▶ _Aim of the exercise_
Please restate, exactly, only the lines from the beginning of the listing below through the line containing "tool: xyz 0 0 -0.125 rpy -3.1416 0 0", with the pictures left out.

##############################

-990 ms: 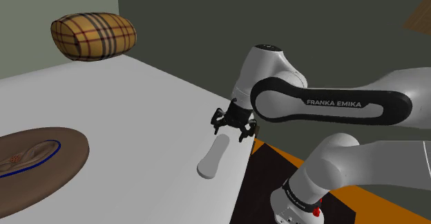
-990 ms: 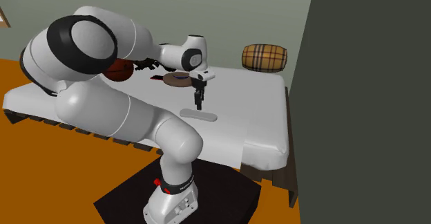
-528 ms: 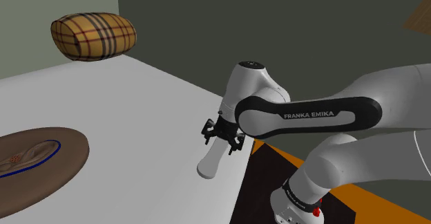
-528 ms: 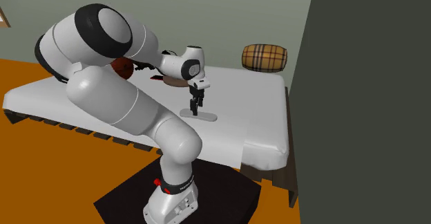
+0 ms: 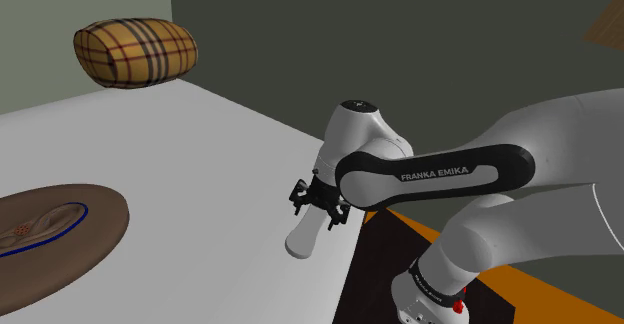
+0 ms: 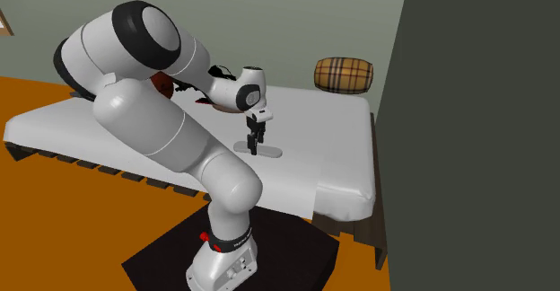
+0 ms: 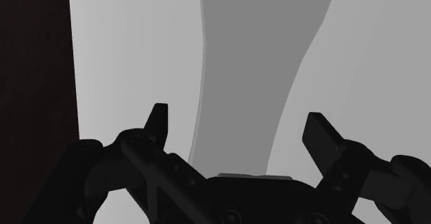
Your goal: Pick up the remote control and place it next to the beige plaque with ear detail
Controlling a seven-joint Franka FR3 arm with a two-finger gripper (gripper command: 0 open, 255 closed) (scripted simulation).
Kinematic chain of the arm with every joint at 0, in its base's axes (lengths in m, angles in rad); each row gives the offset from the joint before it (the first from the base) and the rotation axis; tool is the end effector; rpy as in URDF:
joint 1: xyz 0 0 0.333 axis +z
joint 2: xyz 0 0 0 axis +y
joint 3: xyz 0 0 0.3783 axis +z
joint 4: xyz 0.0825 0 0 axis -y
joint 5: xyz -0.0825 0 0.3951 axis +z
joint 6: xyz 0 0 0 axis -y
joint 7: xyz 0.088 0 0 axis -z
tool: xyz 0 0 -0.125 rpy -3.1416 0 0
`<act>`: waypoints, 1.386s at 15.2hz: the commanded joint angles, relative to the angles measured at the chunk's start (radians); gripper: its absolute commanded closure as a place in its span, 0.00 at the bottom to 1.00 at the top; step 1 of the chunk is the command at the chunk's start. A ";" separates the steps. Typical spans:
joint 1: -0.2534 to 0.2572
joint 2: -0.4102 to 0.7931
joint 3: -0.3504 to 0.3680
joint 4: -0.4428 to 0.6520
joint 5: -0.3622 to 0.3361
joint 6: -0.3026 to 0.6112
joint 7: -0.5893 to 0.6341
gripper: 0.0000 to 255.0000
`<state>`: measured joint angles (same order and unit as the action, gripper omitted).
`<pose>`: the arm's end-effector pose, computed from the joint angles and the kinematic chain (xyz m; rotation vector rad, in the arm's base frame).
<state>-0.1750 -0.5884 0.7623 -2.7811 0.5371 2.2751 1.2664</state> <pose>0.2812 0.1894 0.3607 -2.6367 1.6730 -0.0035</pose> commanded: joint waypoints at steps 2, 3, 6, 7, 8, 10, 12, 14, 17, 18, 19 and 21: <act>0.000 0.001 0.001 0.000 0.000 0.002 0.000 0.00; 0.000 0.001 0.001 0.000 0.000 0.002 0.000 0.00; 0.000 0.001 0.001 0.000 0.000 0.002 0.000 1.00; 0.000 0.001 0.001 0.000 0.000 0.002 0.000 1.00; 0.000 0.001 0.001 0.000 0.000 0.002 0.000 1.00; 0.000 0.001 0.001 0.000 0.000 0.001 0.000 1.00; 0.000 0.001 0.001 -0.001 0.000 0.001 0.000 1.00; 0.002 -0.012 -0.008 0.006 -0.003 -0.018 0.000 1.00; 0.008 -0.048 -0.032 0.025 -0.014 -0.073 0.000 1.00; 0.009 -0.059 -0.040 0.033 -0.018 -0.091 0.001 1.00; 0.010 -0.069 -0.048 0.040 -0.022 -0.109 0.001 1.00; 0.012 -0.089 -0.063 0.055 -0.031 -0.144 0.002 1.00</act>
<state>-0.1631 -0.6683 0.7064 -2.7346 0.5113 2.1487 1.2682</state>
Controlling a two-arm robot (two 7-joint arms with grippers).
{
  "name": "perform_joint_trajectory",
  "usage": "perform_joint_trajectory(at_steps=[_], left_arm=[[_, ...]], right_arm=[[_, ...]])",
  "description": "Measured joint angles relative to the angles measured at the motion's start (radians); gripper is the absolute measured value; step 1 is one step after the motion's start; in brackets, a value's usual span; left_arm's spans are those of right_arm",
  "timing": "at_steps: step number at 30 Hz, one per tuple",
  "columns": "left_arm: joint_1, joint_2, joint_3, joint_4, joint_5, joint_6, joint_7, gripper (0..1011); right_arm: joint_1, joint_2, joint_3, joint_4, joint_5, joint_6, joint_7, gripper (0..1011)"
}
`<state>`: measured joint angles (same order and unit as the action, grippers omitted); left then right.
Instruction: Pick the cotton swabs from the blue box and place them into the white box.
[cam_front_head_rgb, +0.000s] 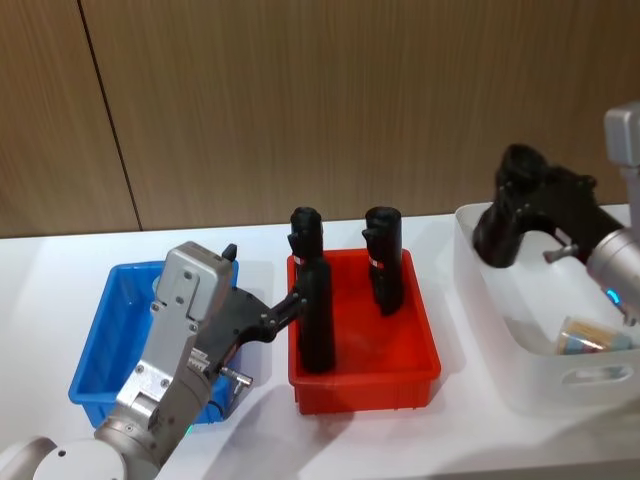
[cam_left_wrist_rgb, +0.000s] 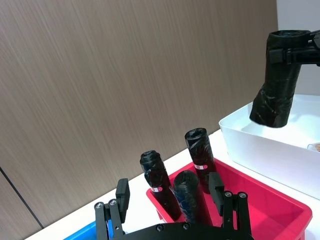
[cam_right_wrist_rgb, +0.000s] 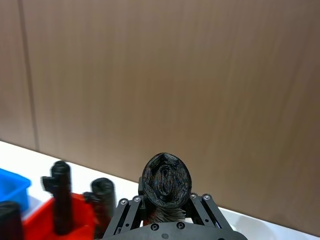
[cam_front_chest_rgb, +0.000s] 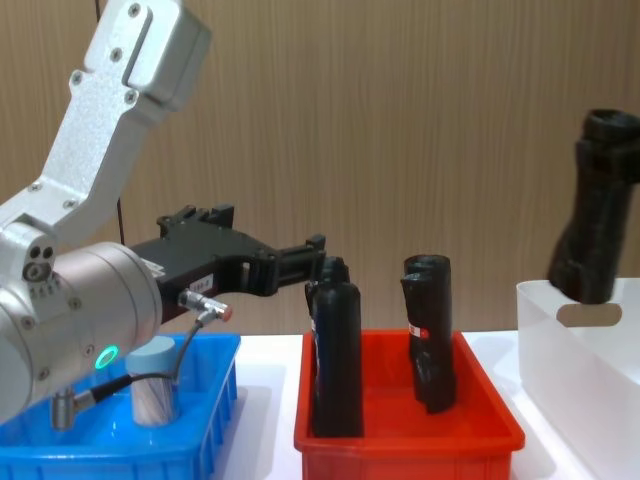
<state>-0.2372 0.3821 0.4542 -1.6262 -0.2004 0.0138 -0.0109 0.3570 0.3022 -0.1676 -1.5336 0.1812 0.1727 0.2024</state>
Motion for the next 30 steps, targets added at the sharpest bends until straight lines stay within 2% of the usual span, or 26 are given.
perform_joint_trajectory(at_steps=[11,19,20,23,30], left_arm=[[0.000,0.000,0.000,0.000,0.000,0.000,0.000,1004],[0.000,0.000,0.000,0.000,0.000,0.000,0.000,1004],[0.000,0.000,0.000,0.000,0.000,0.000,0.000,1004],[0.000,0.000,0.000,0.000,0.000,0.000,0.000,1004],[0.000,0.000,0.000,0.000,0.000,0.000,0.000,1004]], right_arm=[[0.059,0.002,0.015,0.128,-0.044,-0.025,-0.030,346],[0.118,-0.011,0.013,0.276,-0.077,-0.053,-0.036,346],[0.118,-0.011,0.013,0.276,-0.077,-0.053,-0.036,346],[0.136,-0.016,0.011,0.320,-0.083,-0.062,-0.037,412],[0.163,-0.024,0.010,0.389,-0.089,-0.082,-0.039,652]])
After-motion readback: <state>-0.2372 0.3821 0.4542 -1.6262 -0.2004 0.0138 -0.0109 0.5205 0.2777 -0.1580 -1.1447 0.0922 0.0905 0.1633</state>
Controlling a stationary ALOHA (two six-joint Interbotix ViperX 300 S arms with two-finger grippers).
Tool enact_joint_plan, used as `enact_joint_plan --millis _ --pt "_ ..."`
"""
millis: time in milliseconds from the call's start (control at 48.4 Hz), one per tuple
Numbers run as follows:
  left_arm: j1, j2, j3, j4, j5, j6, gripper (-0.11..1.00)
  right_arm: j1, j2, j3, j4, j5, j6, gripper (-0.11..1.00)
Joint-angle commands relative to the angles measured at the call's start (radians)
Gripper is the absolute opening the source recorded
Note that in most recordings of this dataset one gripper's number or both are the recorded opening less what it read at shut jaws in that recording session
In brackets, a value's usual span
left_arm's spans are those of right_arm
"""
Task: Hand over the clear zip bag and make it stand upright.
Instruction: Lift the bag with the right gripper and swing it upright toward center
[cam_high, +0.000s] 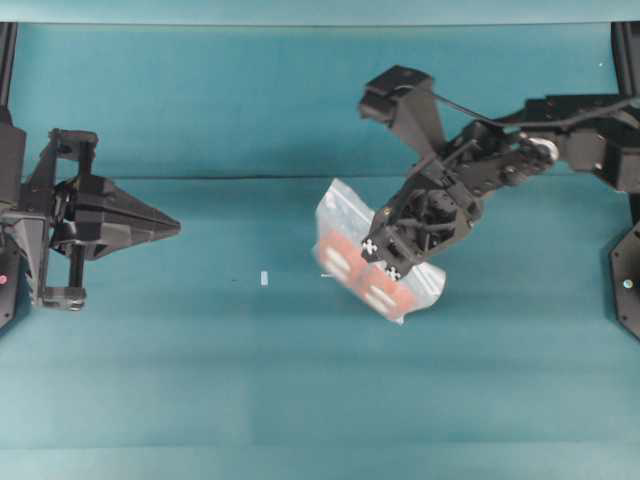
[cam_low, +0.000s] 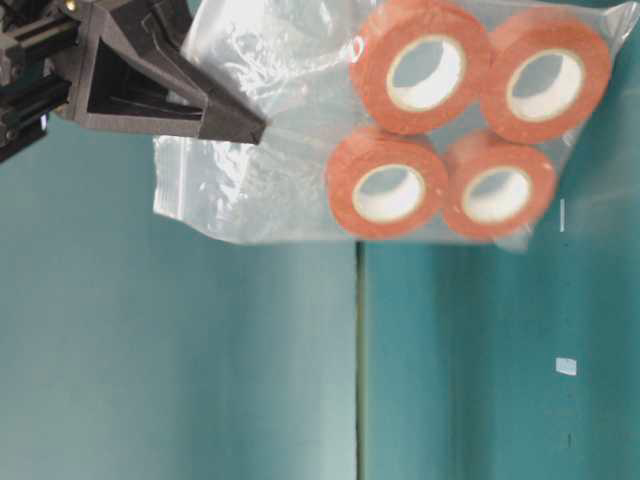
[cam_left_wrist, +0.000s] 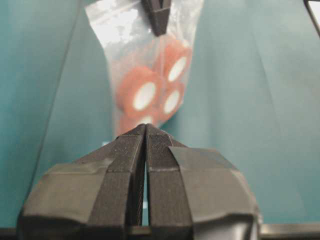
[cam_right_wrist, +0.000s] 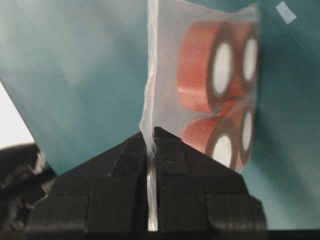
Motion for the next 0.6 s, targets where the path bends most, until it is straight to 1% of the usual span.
enact_joint_plan --millis 0,62,372,579 --pt "0.0 -0.003 -0.011 0.002 -0.005 0.002 -0.01 0.0 0.0 -0.055 0.0 0.035 -0.049 0.01" --pt "0.0 -0.003 -0.011 0.002 -0.005 0.002 -0.01 0.0 0.011 -0.083 0.0 0.064 -0.086 0.01" --pt "0.0 -0.005 -0.012 0.002 -0.005 0.0 -0.01 -0.002 0.083 -0.201 -0.003 0.183 -0.202 0.01" --pt "0.0 -0.009 -0.015 0.002 -0.011 0.0 -0.01 -0.003 0.127 -0.273 -0.017 0.279 -0.311 0.01"
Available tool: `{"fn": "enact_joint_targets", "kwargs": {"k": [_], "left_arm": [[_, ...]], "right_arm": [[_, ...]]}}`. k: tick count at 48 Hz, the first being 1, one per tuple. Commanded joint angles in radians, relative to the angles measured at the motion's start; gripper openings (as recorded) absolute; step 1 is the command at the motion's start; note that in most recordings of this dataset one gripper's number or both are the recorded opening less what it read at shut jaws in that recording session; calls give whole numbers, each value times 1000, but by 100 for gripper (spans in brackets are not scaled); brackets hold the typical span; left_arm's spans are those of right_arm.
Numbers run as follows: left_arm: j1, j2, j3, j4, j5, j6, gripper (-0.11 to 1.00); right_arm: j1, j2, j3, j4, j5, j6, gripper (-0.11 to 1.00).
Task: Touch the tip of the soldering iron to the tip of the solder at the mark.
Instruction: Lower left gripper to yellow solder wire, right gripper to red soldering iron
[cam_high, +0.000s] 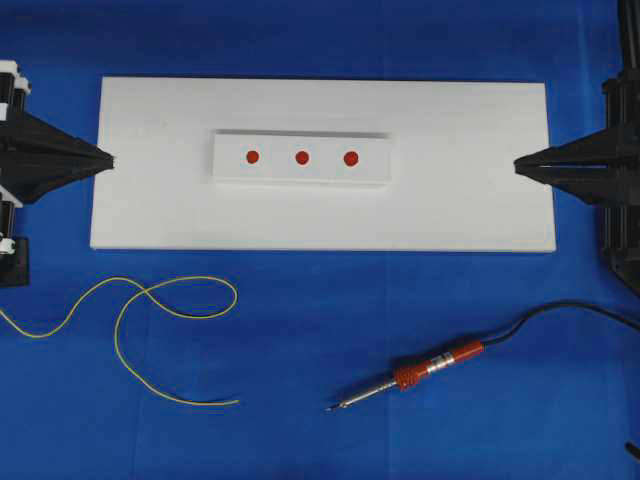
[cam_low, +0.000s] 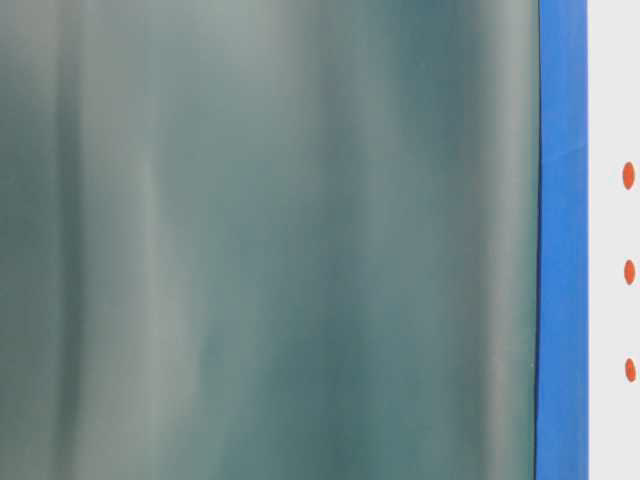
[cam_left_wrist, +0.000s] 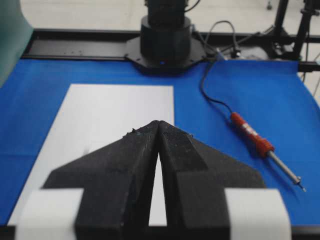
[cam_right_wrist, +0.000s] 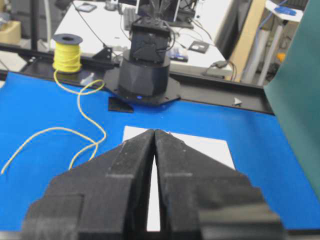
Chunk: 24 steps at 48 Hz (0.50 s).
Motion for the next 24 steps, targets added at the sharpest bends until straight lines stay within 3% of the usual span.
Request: {"fn": "enact_joint_targets", "kwargs": {"k": [1,7,17,24], "left_arm": [[-28,12,-12,3,-6,-5,2],[-78,25,-12,3,-9,9,2],[-178,66,-3,5,-11,9,2],[-245,104,8,3,-21,-2,2]], "right_arm": [[9,18,-18,6,-2,11,0],[38,40,-31,6,54,26,-6],[133,71,-32,5,71,74,-5],[213,106,-32,6,67,87,9]]}}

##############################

▶ _Reply_
-990 ms: 
-990 ms: 
-528 ms: 
-528 ms: 
+0 ms: 
+0 ms: 
+0 ms: 
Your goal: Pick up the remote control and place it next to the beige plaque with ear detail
Controlling a seven-joint Franka FR3 arm with a two-finger gripper (gripper command: 0 open, 255 closed) (scripted simulation).
Kinematic chain of the arm with every joint at 0, in its base's axes (lengths in m, angles in rad); each row gives the offset from the joint before it (the first from the base) and the rotation axis; tool is the end effector; rpy as in URDF:
joint 1: xyz 0 0 0.333 axis +z
joint 2: xyz 0 0 0 axis +y
joint 3: xyz 0 0 0.3783 axis +z
joint 4: xyz 0.0825 0 0 axis -y
joint 5: xyz -0.0825 0 0.3951 axis +z
joint 6: xyz 0 0 0 axis -y
joint 7: xyz 0.088 0 0 axis -z
tool: xyz 0 0 -0.125 rpy -3.1416 0 0

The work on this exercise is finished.